Pencil, pen and watercolour, 24 1/2×19 1/2 (62·5×49·5).
Purchased from the artist (Knapping Fund) 1941.
Exh: C.E.M.A. tour, 1944 (26); Arts Council Welsh tour and Tate Gallery, 1954–5 (53).
Lit: Ede in Horizon, VIII, 1943, p.135; Ironside, 1949, pp.16–18, repr. pl.30.
Repr: Exh. cat., Tate Gallery Continental Exhibition, 1946–7, pl.24; Robin Ironside, Painting since 1939, 1947, facing p.15.
This drawing, which was done at Sidmouth, is an illustration to an episode in the ‘Book of Sir Launcelot and Queen Guenever’ in Malory's Le Morte d'Arthur, Bk. XIX, Ch. 6. Like N05316 below it reflects the influence of the artist's Welsh descent and Catholic faith in making medieval romances and legends in a sense as real to him as anything in the contemporary scene; this accounts for his ability to wed images of widely different origin, everyday objects, for example, becoming endowed with certain vital associations. The artist has described the picture as follows (written statement of October 1958, in part based on a draft by Hugh Macandrew): ‘The traiterous Sir Meliagrance has captured Queen Guenever and her knights, and hearing of her abduction and the wounding and capture of her knights Sir Launcelot comes to her rescue. After being ambushed by the archers of Sir Meliagrance and enduring severe ordeal, shame and mischance Launcelot reaches the castle where the queen and her knights are captive. Meliagrance is in great fear and a kind of truce is arranged by the queen and Launcelot is admitted into the castle. When all are asleep Launcelot takes a ladder and, after breaking the window bars, climbs into the queen's room.

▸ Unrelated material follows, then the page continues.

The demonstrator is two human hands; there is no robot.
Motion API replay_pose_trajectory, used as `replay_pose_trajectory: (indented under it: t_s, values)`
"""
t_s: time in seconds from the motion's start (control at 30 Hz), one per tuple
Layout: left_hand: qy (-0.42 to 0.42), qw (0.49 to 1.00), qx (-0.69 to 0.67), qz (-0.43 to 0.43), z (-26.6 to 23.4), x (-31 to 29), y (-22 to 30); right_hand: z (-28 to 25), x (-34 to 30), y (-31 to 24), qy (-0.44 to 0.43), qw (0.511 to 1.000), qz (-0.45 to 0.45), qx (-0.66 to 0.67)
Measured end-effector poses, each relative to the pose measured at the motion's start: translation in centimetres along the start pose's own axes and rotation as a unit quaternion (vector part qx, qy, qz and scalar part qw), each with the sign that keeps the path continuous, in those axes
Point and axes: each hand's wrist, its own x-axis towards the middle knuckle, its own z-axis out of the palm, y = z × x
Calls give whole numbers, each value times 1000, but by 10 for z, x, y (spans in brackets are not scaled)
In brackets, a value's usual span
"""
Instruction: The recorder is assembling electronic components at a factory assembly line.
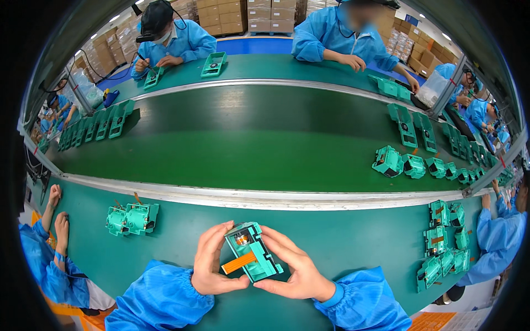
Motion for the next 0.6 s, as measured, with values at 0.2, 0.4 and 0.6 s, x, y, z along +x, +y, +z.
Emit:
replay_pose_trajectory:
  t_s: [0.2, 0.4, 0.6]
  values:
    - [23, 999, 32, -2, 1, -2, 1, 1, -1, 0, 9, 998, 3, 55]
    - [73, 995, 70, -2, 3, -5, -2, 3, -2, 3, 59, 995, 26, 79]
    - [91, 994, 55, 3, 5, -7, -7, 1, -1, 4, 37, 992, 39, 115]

‘The marks on Launcelot's feet, like stigmata, show that the knight has suffered greatly both in his journey to the castle and also in breaking down the bars. Chrétien de Troyes says that Launcelot “cared not for his wounds in his hands and feet” which inevitably suggests the wounds of the Passion, hence the attitude of the crucified Christ as seen on the Crucifix above the queen's head is echoed in the movements of Launcelot.

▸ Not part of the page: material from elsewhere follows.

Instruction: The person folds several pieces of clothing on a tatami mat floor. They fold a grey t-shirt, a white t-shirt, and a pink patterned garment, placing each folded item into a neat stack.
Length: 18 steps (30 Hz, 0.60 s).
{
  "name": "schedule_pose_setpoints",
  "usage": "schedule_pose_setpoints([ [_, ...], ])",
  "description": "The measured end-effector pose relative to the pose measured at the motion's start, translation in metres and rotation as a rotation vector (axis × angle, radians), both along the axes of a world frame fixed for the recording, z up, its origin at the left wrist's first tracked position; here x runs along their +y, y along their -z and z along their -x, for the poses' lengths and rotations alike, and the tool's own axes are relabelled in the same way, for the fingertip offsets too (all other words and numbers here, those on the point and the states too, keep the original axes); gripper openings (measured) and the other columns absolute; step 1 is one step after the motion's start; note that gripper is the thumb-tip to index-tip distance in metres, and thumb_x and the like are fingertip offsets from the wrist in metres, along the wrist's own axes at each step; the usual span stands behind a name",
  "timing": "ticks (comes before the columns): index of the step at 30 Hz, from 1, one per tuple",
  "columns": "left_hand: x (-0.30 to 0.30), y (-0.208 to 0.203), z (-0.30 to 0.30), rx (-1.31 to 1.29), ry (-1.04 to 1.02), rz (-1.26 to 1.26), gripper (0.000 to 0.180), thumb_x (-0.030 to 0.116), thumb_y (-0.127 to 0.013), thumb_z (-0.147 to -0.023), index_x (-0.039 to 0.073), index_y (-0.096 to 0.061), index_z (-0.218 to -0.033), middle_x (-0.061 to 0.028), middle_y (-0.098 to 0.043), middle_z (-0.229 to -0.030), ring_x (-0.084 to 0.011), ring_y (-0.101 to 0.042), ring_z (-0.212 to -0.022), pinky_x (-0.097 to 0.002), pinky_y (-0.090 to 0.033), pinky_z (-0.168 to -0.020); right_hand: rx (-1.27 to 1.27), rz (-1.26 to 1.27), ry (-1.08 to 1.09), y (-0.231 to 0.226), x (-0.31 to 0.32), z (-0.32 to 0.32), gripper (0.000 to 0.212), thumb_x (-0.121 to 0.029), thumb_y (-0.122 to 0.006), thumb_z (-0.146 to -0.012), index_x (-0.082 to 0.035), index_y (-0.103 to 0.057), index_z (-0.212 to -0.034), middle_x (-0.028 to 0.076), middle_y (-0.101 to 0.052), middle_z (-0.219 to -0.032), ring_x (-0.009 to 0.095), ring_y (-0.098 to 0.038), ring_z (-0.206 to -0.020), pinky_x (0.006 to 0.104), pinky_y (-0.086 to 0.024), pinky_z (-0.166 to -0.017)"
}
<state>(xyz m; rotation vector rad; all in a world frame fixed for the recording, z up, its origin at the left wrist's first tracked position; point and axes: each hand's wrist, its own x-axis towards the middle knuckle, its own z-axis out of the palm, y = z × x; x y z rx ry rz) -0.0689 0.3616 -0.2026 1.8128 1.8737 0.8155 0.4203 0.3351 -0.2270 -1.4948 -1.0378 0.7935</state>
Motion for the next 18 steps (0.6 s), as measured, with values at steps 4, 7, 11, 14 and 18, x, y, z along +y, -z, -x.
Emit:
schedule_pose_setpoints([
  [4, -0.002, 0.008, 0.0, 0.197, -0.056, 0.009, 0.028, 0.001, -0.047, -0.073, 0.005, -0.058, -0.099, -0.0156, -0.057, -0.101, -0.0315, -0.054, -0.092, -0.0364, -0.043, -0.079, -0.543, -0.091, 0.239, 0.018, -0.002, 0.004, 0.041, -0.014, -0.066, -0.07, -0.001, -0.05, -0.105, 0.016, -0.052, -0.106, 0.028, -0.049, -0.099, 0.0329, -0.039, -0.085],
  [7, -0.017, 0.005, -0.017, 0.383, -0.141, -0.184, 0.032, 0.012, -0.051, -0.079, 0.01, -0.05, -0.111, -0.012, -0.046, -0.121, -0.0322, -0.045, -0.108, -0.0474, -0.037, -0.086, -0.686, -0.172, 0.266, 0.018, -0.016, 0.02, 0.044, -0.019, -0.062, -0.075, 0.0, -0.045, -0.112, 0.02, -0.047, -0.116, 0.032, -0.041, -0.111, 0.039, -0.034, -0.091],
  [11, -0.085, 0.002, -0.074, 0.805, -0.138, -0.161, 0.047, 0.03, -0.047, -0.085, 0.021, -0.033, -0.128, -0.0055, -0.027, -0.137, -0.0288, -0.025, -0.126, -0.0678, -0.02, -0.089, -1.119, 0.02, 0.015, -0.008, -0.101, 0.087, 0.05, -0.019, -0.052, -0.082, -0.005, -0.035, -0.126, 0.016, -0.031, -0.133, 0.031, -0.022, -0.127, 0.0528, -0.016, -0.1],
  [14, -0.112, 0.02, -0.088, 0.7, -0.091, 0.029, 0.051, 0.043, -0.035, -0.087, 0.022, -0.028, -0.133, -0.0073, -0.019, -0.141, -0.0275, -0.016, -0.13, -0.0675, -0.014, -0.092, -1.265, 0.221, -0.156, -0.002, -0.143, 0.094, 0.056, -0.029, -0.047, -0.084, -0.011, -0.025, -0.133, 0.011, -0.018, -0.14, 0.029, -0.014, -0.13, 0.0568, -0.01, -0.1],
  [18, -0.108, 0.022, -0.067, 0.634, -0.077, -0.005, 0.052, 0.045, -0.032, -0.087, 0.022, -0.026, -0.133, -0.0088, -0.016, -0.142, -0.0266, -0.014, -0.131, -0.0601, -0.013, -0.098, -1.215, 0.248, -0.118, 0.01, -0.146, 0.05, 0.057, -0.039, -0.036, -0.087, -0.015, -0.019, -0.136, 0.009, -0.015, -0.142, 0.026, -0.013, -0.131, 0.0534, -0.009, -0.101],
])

‘In this drawing and in “The Four Queens” there are fragments of a chapel and this chapel is in part associated with the ruined chapel of Capel-y-Ffin and in part with the church at Rock in Northumberland which appears in the Tate picture “The Chapel in the Park” [N05054]. But in this Guenever picture it is seen as the, so to say, “garrison chapel” of the castle, the altar has been made ready for the next morning's mass, with the mass-vestments laid out on it in the usual manner. In the Chrétien de Troyes version, when Launcelot approaches and leaves the queen's bed he genuflects to her and the text says he does this “precisely as though he were before a shrine”. I think the association of these ideas may account, in part, for the inclusion of the altar. The St John's Chapel in the Tower of London was also in mind.
‘The men of the garrison of the castle are symbolised by the gun-team asleep with their halberds against the wall on the right, in a recess to the right of the chapel. The figures in the foreground are the queen's wounded knights and her two maids; everybody is asleep except the little cat which is jumping off the queen's bed as the wounded feet of Sir Launcelot come forward from the broken window-bars.
‘In Chrétien, Launcelot is unarmed and wearing a shirt only, but in Malory he carries his sword and is slightly dressed. In this picture he is partly naked and partly in mail. The mail-coif and indeed the top part of Launcelot's body are derived from the very well-known English 13th Cent. drawing of a kneeling knight [Winchester Psalter, c. A.D. 1290, British Museum, Royal MS. 2A XXII]. This was deliberate - a further link with the veneration-concept.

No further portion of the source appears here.